## TASK ITEM
A complete, exact copy of the data is the required answer.

## INFORMATION SUPPLIED

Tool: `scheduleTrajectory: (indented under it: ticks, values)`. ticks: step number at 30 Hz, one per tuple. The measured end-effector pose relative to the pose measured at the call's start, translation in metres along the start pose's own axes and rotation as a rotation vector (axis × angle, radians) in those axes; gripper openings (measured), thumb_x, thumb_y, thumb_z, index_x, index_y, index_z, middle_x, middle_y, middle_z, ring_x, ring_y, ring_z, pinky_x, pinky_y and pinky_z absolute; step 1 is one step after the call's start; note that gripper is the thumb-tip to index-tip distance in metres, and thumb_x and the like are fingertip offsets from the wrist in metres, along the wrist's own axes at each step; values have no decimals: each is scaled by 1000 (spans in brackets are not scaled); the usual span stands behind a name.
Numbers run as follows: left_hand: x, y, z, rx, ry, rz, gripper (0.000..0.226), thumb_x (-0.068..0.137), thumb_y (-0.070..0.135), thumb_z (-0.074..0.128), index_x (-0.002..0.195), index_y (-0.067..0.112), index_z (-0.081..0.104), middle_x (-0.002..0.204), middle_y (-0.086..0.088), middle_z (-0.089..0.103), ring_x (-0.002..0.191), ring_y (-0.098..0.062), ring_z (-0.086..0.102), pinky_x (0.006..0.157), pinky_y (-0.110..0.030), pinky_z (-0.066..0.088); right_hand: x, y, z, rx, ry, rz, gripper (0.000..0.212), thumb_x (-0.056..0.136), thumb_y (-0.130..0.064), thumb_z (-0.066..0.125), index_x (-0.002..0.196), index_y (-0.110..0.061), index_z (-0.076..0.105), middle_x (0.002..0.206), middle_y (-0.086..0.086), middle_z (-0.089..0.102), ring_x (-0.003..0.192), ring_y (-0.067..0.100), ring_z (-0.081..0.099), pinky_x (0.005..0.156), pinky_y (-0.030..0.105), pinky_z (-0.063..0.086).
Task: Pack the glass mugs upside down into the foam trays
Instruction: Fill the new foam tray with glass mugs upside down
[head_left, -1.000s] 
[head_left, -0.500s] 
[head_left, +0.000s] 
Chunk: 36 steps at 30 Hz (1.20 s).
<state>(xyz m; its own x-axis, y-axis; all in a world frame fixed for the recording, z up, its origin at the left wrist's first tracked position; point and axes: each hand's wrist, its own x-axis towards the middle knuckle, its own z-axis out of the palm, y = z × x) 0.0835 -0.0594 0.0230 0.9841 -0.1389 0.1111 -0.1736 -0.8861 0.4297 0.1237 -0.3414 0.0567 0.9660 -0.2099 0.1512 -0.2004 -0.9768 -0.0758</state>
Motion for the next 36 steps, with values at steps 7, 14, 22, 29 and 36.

## SOLUTION
Tool: `scheduleTrajectory: (indented under it: ticks, values)`. ticks: step number at 30 Hz, one per tuple. The measured end-effector pose relative to the pose measured at the call's start, translation in metres along the start pose's own axes and rotation as a rotation vector (axis × angle, radians) in those axes; gripper openings (measured), thumb_x, thumb_y, thumb_z, index_x, index_y, index_z, middle_x, middle_y, middle_z, ring_x, ring_y, ring_z, pinky_x, pinky_y and pinky_z absolute; step 1 is one step after the call's start; note that gripper is the thumb-tip to index-tip distance in metres, and thumb_x and the like are fingertip offsets from the wrist in metres, along the wrist's own axes at each step; values have no decimals: each is scaled by 1000 (spans in brackets are not scaled); the usual span stands behind a name.
Numbers run as follows: left_hand: x, y, z, rx, ry, rz, gripper (0.000..0.226), thumb_x (-0.068..0.137), thumb_y (-0.070..0.135), thumb_z (-0.074..0.128), index_x (-0.002..0.195), index_y (-0.067..0.112), index_z (-0.081..0.104), middle_x (-0.002..0.204), middle_y (-0.086..0.088), middle_z (-0.089..0.103), ring_x (-0.002..0.191), ring_y (-0.098..0.062), ring_z (-0.086..0.102), pinky_x (0.006..0.157), pinky_y (-0.110..0.030), pinky_z (-0.066..0.088); right_hand: x, y, z, rx, ry, rz, gripper (0.000..0.212), thumb_x (-0.056..0.136), thumb_y (-0.130..0.064), thumb_z (-0.066..0.125), index_x (-0.002..0.196), index_y (-0.110..0.061), index_z (-0.076..0.105), middle_x (0.002..0.206), middle_y (-0.086..0.086), middle_z (-0.089..0.102), ring_x (-0.003..0.192), ring_y (-0.067..0.100), ring_z (-0.081..0.099), pinky_x (0.005..0.156), pinky_y (-0.030..0.105), pinky_z (-0.063..0.086).
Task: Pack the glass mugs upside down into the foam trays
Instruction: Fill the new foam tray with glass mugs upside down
[head_left, -1.000s] 
[head_left, -0.500s] 
[head_left, +0.000s] 
Chunk: 36 steps at 30 Hz (1.20 s).
<state>(xyz m; its own x-axis, y-axis; all in a world frame fixed for the recording, z up, its origin at the left wrist's first tracked position; point and axes: each hand's wrist, its own x-axis towards the middle knuckle, its own z-axis out of the palm, y = z × x) 0.0835 -0.0594 0.0230 0.9841 -0.1389 0.1111 -0.1736 -0.8861 0.4297 0.1237 -0.3414 0.0567 0.9660 -0.2099 0.1512 -0.2004 -0.9768 -0.0758</state>
Motion for the next 36 steps, with values at steps 7, 14, 22, 29 and 36.

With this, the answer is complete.